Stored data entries
================================

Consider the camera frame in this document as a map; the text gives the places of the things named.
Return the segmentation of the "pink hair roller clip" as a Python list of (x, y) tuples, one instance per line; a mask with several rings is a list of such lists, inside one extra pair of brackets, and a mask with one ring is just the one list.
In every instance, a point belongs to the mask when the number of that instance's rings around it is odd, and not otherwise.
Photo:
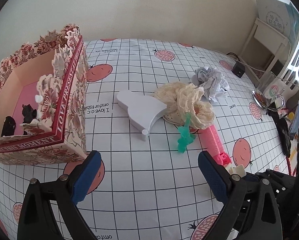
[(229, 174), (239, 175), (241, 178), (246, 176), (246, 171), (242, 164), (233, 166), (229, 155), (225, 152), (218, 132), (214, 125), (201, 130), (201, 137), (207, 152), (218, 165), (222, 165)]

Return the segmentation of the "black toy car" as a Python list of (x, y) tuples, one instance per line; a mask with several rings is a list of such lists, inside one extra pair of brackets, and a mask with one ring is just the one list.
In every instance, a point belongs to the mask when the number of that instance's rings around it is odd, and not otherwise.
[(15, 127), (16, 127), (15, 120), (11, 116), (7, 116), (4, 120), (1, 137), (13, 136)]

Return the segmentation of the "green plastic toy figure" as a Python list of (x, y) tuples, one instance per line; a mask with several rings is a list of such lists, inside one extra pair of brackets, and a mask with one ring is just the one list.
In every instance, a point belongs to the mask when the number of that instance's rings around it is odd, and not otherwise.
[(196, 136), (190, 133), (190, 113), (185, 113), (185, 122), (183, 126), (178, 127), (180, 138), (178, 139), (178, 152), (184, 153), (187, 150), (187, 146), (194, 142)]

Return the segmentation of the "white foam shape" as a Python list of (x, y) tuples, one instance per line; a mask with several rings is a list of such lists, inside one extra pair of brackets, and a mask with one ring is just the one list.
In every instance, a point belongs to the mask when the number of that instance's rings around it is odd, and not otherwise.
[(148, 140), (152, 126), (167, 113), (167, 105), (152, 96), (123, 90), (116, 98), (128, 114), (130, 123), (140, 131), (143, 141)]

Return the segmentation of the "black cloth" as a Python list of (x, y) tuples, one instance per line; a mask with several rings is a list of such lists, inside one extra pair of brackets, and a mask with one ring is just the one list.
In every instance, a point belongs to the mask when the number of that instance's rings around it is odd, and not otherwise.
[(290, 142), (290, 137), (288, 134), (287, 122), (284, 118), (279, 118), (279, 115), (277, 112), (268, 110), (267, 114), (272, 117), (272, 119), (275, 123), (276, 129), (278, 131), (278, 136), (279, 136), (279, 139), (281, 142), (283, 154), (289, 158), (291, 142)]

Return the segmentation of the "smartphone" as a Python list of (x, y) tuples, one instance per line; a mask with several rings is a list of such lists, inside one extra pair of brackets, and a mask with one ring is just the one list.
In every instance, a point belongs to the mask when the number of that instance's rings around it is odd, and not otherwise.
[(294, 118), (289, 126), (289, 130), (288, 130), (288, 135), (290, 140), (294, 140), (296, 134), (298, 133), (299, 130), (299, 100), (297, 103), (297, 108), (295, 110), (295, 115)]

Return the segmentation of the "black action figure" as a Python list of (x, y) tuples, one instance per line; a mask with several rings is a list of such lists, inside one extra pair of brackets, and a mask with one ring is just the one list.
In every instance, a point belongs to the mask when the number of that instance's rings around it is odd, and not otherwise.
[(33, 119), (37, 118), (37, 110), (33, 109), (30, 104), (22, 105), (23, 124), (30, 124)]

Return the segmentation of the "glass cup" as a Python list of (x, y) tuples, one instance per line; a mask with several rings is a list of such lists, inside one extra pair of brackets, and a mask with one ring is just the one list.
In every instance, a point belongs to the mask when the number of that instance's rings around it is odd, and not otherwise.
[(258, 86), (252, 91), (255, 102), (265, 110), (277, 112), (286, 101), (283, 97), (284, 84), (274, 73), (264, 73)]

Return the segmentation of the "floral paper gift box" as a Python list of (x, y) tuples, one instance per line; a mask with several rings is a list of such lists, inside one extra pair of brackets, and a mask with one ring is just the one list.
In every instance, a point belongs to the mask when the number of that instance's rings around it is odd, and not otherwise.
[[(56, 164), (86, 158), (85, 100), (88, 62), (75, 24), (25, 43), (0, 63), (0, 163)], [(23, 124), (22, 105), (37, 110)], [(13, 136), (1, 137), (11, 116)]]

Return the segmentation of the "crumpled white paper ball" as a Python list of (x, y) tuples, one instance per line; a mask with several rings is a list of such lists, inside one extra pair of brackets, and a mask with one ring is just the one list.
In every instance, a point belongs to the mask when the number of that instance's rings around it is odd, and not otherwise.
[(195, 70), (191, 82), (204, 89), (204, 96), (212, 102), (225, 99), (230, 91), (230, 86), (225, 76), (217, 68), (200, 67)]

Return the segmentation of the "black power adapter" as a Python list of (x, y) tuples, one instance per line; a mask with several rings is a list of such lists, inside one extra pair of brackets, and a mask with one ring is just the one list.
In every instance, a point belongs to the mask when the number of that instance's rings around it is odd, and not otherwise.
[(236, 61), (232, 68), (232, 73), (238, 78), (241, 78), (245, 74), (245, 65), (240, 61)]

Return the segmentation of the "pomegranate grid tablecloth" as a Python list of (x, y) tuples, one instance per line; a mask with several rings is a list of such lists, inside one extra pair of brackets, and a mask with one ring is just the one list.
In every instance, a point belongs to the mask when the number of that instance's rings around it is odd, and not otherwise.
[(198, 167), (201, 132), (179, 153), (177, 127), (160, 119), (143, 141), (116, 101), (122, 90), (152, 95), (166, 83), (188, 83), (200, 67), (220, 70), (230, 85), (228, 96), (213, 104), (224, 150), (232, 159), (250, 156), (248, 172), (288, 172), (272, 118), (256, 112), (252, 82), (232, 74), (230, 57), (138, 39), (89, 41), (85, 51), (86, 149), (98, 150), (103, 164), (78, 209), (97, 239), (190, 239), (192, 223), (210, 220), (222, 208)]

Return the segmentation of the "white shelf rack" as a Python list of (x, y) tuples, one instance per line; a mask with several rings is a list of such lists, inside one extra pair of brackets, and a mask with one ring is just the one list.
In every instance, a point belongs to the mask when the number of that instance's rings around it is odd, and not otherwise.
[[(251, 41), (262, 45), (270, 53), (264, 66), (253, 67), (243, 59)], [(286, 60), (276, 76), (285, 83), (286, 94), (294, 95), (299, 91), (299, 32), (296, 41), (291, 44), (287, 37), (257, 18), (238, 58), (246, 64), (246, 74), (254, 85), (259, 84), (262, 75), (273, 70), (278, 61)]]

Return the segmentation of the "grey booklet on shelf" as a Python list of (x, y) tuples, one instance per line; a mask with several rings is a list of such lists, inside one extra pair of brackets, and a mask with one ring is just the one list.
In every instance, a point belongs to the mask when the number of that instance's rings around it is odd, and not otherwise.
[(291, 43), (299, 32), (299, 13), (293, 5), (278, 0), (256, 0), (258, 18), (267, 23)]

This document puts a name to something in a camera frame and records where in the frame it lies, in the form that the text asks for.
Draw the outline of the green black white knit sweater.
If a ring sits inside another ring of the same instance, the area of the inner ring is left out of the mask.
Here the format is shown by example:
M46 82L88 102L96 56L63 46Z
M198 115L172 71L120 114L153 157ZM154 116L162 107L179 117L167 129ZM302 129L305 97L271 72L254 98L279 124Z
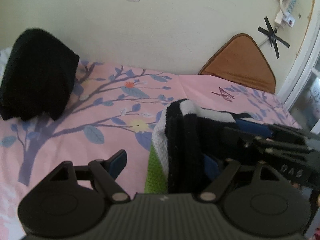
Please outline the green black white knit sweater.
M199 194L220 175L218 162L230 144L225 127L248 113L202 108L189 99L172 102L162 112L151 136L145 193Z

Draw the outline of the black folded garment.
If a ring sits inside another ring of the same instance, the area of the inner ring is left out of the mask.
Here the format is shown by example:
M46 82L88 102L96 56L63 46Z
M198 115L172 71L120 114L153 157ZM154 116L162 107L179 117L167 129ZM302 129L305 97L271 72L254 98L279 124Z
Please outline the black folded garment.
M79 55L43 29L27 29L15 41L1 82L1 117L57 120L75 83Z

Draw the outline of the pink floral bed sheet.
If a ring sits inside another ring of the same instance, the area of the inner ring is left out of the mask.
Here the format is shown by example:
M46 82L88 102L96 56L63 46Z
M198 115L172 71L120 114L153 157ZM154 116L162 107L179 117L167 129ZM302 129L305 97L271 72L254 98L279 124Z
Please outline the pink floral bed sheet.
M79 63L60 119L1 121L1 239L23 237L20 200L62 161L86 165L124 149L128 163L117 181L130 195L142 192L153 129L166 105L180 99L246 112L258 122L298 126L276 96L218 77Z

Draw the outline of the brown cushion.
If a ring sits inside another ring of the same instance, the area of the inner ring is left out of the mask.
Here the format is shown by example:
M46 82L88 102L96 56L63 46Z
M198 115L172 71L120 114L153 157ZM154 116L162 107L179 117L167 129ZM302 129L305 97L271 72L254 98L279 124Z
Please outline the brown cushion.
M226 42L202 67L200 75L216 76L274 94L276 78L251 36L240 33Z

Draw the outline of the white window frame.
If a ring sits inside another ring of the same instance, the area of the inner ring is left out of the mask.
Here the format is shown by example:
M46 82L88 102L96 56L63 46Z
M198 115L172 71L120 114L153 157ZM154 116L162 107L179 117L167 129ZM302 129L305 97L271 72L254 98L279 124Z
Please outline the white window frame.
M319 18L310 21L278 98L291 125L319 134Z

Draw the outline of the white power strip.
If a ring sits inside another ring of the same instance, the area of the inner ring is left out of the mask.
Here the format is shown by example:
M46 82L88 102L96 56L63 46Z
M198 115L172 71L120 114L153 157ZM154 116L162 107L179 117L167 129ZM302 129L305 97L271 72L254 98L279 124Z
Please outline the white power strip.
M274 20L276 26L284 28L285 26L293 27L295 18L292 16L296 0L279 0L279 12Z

================================

**Exercise prompt**
The answer should consist of every line above in which "figure" appears.

**Answer space**
Return the segmentation of the "green plastic toy figure" as a Python list of (x, y) tuples, one instance per line; a mask with several rings is a list of such lists, inside one extra pair of brackets, and a mask with one ring is just the one list.
Return the segmentation of the "black action figure" as a Python list of (x, y) tuples, one instance per line; a mask with several rings is a list of such lists, inside one extra pair of brackets, and a mask with one ring is just the one list.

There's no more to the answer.